WHAT THE TASK ASKS:
The required result is a line count: how many lines in this data hold the word "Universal". Give only that.

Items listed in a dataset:
▶

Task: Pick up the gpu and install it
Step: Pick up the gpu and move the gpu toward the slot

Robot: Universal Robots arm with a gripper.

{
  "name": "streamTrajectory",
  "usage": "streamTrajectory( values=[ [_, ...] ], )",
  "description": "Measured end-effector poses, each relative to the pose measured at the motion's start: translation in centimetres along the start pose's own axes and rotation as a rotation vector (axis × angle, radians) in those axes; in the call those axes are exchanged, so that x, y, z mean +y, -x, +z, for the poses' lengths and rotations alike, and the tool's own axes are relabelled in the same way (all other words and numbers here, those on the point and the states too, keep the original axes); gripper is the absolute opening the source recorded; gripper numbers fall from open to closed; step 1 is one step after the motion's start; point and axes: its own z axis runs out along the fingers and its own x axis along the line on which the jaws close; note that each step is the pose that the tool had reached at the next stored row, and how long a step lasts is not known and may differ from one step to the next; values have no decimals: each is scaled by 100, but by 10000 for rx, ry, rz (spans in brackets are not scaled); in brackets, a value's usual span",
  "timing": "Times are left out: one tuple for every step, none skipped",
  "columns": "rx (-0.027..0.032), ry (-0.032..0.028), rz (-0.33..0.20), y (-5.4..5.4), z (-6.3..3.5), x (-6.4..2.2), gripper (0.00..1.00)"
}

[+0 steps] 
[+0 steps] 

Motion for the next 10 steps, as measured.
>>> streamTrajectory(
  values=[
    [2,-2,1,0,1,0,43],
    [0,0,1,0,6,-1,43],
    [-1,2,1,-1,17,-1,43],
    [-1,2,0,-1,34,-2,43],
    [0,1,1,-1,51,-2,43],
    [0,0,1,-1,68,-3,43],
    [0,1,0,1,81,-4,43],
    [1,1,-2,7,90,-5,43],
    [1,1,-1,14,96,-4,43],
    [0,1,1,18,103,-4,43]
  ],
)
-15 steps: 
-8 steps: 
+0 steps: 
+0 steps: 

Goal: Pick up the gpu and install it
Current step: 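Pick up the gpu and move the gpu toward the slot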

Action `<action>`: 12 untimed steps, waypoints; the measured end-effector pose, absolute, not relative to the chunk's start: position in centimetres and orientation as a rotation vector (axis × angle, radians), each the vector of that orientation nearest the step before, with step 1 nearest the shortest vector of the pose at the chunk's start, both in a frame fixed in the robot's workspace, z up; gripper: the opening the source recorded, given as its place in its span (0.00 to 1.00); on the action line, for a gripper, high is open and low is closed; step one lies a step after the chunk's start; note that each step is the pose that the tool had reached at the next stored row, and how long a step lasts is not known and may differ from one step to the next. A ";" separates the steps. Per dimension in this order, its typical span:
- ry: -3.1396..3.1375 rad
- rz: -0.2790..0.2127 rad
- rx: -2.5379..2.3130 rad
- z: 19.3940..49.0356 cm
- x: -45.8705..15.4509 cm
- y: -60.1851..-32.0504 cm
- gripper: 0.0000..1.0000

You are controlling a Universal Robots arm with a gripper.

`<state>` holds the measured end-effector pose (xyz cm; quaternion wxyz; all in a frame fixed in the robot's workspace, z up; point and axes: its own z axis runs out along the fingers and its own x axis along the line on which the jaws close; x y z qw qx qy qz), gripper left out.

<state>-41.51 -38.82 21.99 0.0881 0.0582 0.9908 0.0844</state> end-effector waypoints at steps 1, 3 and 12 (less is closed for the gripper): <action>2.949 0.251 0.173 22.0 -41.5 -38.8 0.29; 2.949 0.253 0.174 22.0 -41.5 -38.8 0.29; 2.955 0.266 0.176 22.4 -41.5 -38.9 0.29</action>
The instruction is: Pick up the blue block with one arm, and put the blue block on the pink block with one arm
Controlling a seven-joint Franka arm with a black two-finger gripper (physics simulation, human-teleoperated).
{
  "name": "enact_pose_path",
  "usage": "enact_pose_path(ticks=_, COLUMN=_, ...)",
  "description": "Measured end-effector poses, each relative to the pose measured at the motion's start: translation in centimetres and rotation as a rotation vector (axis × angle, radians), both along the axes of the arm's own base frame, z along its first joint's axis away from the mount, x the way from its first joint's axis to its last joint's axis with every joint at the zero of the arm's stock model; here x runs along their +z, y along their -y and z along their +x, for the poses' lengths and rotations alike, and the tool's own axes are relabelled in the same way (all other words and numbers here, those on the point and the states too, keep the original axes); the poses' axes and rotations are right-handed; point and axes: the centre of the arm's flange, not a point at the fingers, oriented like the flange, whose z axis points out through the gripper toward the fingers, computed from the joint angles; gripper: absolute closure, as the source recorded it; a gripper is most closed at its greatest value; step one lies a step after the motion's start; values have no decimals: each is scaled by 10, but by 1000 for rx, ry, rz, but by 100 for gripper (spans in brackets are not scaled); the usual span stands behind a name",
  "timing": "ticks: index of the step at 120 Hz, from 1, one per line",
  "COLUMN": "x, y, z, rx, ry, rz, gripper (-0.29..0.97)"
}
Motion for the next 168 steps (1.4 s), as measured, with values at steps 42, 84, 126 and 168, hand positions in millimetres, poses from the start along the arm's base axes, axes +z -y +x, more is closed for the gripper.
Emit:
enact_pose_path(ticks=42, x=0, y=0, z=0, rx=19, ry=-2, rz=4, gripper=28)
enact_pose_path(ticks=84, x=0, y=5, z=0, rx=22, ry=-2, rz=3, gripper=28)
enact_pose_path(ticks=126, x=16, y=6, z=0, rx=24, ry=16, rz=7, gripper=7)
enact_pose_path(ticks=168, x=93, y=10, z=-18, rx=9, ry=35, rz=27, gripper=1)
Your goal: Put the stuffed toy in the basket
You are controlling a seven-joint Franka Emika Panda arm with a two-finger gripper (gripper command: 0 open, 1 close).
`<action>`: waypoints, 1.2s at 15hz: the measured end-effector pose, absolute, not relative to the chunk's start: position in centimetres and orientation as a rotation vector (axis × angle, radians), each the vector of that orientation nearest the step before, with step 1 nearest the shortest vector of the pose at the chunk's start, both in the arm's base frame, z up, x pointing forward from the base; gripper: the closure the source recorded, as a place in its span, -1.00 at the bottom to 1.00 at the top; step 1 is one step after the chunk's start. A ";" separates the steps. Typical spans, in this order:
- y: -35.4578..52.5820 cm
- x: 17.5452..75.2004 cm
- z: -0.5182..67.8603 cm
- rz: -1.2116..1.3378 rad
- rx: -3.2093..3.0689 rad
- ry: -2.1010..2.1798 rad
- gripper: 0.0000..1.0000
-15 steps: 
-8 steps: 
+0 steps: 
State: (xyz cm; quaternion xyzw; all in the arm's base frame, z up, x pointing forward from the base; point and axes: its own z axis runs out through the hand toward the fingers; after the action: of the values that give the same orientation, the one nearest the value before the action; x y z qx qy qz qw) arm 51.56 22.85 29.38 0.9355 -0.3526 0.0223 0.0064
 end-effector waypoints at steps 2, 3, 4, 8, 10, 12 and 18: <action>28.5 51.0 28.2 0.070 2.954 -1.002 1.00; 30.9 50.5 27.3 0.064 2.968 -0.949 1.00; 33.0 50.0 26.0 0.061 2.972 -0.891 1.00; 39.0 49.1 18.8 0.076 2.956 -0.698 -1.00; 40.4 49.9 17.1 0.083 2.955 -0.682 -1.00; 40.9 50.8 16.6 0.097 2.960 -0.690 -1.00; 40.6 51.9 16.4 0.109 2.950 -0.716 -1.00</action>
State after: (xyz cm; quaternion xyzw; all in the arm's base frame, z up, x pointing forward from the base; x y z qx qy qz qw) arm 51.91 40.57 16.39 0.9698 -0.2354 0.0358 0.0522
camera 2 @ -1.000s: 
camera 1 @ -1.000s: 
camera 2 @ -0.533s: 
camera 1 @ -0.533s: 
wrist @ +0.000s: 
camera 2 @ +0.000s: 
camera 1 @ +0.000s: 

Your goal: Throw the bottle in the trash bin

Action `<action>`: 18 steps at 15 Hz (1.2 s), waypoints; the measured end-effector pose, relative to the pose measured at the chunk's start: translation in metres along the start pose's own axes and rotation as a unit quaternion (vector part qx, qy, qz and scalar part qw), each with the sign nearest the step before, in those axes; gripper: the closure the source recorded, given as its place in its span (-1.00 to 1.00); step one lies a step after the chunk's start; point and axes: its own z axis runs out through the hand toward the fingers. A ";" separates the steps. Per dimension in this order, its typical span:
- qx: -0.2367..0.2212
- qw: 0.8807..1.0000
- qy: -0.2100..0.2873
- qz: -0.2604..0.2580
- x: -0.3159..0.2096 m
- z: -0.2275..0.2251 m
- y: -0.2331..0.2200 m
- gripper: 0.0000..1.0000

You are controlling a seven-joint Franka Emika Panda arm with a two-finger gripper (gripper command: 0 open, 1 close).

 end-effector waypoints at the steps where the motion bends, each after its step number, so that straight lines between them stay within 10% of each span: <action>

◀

WRITTEN RESPONSE:
2